ASSIGNED TASK - The lines to extract run from the first line of the entries through the line that contains "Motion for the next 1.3"; reproduce exactly those lines and no others.

[Data entries]

- Opening Delimiter -

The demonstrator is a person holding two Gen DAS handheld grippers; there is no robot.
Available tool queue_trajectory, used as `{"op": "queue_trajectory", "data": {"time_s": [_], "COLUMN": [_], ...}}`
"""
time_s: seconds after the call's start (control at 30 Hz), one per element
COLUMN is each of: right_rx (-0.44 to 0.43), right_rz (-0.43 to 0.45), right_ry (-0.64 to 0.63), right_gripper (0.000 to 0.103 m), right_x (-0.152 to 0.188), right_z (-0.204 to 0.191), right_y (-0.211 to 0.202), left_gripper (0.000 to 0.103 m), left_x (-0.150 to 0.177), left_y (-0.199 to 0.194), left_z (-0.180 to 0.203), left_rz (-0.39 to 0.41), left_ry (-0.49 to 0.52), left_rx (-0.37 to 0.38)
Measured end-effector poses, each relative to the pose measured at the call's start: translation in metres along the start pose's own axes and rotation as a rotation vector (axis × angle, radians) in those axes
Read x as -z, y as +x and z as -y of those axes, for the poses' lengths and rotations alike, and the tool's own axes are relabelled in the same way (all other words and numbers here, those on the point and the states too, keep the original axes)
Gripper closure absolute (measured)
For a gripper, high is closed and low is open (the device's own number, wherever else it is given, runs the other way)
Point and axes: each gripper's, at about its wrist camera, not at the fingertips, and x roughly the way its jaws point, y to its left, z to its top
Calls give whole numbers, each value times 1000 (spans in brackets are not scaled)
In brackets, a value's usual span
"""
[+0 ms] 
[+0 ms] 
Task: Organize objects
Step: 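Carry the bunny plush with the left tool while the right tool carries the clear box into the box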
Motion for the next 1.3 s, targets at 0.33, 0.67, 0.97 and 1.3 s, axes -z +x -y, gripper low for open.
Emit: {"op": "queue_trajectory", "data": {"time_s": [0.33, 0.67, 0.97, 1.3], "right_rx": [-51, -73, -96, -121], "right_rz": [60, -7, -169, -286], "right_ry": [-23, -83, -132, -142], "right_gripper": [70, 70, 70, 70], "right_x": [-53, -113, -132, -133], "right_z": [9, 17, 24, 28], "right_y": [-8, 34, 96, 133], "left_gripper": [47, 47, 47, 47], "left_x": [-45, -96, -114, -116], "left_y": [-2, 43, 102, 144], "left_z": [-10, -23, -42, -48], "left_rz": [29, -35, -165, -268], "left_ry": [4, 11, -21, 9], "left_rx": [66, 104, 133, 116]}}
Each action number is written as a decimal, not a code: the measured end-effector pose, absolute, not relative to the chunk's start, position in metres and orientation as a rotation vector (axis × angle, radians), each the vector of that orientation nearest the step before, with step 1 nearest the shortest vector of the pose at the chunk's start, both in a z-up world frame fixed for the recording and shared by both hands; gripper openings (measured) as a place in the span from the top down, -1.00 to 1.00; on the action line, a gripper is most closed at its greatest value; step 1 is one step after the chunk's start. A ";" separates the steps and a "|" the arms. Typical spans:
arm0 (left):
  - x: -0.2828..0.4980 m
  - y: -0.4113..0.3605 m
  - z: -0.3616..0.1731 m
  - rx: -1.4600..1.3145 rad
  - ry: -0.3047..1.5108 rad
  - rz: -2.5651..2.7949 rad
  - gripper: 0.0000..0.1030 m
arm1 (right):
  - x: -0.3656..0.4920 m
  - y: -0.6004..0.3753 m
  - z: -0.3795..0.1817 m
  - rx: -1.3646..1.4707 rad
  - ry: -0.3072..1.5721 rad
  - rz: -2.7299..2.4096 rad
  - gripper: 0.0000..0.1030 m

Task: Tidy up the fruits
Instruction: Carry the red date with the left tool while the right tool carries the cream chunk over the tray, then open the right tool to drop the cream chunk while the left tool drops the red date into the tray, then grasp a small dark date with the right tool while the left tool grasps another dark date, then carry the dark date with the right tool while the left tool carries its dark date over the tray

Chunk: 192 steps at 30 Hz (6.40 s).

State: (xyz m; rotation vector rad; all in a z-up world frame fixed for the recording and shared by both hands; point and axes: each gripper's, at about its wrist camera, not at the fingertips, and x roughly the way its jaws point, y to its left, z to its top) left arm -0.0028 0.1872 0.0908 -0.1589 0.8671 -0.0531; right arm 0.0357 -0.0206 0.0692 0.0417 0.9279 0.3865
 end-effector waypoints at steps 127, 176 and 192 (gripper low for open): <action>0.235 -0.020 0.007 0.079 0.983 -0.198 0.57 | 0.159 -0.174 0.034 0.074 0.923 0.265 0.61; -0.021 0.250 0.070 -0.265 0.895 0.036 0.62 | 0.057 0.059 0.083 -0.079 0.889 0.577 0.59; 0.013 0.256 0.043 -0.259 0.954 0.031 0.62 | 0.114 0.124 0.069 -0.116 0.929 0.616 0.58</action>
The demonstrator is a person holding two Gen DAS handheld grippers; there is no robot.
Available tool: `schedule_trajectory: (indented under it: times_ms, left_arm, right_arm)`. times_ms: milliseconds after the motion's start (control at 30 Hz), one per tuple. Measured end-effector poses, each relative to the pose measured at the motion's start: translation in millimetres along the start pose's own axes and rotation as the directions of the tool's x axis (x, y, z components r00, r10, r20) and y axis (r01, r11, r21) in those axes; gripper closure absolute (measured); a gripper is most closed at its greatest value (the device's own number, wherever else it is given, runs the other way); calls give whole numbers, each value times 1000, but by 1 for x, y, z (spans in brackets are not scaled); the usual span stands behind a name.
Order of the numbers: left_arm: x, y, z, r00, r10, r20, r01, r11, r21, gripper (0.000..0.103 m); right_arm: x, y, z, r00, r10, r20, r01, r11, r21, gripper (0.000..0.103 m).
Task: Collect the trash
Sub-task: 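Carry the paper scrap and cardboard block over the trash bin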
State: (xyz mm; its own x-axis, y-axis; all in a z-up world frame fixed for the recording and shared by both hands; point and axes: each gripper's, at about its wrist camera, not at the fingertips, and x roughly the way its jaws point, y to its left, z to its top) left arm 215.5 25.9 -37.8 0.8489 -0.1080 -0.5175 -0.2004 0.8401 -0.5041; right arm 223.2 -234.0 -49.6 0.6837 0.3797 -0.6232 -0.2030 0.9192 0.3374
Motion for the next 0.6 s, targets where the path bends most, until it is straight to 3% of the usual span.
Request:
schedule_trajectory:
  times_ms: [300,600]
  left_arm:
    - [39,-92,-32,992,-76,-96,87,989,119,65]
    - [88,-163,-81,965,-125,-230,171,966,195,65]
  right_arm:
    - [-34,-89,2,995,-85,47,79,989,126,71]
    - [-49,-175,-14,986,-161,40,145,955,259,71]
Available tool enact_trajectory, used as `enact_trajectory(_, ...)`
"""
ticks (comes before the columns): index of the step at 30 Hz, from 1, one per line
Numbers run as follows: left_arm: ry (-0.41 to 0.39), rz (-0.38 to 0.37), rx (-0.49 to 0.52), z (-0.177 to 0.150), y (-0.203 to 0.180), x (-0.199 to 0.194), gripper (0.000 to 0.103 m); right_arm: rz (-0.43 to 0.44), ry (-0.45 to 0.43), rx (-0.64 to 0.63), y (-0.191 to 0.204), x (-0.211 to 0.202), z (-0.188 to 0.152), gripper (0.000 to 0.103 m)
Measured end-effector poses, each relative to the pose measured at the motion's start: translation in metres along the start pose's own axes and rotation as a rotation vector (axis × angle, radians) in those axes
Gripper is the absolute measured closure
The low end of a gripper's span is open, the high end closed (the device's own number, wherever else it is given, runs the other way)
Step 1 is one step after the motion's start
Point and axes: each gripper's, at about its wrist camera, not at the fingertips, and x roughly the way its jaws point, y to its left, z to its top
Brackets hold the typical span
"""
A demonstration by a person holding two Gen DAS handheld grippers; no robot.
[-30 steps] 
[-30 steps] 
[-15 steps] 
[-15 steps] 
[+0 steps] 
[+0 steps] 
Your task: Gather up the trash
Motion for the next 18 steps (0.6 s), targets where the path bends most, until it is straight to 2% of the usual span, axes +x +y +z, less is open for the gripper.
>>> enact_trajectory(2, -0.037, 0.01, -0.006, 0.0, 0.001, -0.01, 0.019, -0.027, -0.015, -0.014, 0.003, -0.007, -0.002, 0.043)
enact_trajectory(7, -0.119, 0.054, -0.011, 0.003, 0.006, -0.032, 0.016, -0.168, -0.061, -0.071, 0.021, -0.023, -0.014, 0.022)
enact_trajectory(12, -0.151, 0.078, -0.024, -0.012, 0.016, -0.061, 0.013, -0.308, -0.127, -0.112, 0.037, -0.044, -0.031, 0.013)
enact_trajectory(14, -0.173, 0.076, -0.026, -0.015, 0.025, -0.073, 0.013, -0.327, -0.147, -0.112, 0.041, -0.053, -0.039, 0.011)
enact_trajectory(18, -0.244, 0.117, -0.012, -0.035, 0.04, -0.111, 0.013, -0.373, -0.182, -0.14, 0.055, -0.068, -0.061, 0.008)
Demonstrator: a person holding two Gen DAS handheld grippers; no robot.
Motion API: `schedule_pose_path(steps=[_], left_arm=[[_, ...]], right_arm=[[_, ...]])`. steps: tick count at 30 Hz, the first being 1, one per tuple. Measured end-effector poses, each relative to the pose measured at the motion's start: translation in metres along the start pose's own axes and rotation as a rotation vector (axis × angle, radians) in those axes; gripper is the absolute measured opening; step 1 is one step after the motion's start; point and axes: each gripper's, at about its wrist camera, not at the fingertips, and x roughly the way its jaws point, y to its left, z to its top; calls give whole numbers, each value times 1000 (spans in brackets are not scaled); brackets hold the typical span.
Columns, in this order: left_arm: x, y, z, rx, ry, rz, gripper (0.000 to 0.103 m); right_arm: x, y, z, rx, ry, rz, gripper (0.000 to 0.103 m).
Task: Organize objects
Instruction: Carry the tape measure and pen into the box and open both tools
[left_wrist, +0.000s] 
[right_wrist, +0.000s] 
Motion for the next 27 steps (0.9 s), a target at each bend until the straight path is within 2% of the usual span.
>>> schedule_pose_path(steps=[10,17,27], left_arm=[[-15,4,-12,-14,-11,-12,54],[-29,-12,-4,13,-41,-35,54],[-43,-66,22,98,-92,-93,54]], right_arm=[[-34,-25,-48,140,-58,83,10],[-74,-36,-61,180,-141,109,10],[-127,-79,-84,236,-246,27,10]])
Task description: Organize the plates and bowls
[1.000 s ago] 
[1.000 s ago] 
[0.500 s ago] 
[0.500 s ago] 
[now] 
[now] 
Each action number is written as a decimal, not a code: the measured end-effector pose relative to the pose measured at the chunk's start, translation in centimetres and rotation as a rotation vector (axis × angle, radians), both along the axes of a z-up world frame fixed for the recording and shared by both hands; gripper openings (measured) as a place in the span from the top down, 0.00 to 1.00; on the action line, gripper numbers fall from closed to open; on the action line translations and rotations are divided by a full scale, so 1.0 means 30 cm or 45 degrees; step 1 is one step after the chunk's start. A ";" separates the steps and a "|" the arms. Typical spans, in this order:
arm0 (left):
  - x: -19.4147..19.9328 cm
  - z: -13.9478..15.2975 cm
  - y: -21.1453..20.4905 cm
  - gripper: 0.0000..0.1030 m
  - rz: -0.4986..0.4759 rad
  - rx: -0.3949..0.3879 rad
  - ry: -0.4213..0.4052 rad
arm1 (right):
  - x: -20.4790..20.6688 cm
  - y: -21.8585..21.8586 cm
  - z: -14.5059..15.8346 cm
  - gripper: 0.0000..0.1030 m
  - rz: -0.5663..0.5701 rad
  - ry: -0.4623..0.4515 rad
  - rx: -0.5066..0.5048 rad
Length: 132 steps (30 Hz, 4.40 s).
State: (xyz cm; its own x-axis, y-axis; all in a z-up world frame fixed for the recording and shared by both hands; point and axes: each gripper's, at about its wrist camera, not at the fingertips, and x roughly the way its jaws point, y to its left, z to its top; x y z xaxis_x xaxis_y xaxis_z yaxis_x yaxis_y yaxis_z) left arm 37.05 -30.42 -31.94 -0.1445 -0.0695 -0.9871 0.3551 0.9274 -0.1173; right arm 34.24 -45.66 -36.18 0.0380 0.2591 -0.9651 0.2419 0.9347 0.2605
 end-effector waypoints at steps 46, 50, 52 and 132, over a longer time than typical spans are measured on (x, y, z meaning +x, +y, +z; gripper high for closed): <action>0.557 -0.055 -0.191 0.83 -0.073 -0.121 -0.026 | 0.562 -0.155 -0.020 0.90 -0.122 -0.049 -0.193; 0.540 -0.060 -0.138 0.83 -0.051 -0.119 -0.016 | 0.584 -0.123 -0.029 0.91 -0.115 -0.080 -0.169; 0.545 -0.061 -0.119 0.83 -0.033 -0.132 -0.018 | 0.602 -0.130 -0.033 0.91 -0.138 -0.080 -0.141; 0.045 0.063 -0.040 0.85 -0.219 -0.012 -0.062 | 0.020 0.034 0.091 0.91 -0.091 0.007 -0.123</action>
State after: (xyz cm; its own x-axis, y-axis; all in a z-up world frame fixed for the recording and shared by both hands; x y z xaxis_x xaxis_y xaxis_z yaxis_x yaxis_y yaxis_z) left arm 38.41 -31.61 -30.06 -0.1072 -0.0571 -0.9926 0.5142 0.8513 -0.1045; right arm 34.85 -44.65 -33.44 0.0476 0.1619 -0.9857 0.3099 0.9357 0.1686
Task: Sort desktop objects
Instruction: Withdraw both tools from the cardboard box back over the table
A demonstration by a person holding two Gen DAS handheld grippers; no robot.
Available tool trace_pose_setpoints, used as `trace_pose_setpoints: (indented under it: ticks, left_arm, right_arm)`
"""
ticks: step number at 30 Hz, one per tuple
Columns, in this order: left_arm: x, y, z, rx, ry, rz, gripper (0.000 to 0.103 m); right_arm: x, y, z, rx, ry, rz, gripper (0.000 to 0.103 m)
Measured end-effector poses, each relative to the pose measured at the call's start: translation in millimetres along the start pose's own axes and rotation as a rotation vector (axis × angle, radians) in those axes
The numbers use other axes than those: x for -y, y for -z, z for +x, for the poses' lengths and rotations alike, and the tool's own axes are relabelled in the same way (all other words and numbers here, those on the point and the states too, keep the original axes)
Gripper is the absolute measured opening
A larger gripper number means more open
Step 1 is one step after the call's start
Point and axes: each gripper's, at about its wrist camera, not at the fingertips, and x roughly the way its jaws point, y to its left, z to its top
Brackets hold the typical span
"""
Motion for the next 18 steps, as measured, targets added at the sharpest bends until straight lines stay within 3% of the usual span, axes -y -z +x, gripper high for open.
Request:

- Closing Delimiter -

FINISHED TASK -
The demonstrator is a person holding two Gen DAS handheld grippers; there is no robot.
Available tool queue_trajectory, used as `{"op": "queue_trajectory", "data": {"time_s": [_], "COLUMN": [_], ...}}`
"""
time_s: seconds after the call's start (control at 30 Hz), one per element
COLUMN is each of: right_rx (-0.44 to 0.43), right_rz (-0.43 to 0.45), right_ry (-0.64 to 0.63), right_gripper (0.000 to 0.103 m), right_x (-0.152 to 0.188), right_z (-0.204 to 0.191), right_y (-0.211 to 0.202), left_gripper (0.000 to 0.103 m), left_x (-0.150 to 0.177), left_y (-0.199 to 0.194), left_z (-0.180 to 0.203), left_rz (-0.39 to 0.41), left_ry (-0.49 to 0.52), left_rx (-0.37 to 0.38)
Measured end-effector poses, each relative to the pose measured at the call's start: translation in metres along the start pose's own axes and rotation as a rotation vector (axis × angle, radians) in those axes
Read x as -z, y as +x and z as -y of those axes, for the poses' lengths and rotations alike, and the tool's own axes are relabelled in the same way (all other words and numbers here, those on the point and the states too, keep the original axes)
Gripper closure absolute (measured)
For a gripper, high is closed and low is open (the device's own number, wherever else it is given, runs the other way)
Point and axes: each gripper's, at about its wrist camera, not at the fingertips, and x roughly the way its jaws point, y to its left, z to its top
Calls give whole numbers, each value times 1000 (spans in brackets are not scaled)
In brackets, a value's usual span
"""
[+0 ms] 
[+0 ms] 
Task: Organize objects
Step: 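Carry the bunny plush with the left tool while the right tool carries the clear box into the box
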Motion for the next 1.3 s, targets at 0.33, 0.67, 0.97 and 1.3 s, axes -z +x -y, gripper low for open.

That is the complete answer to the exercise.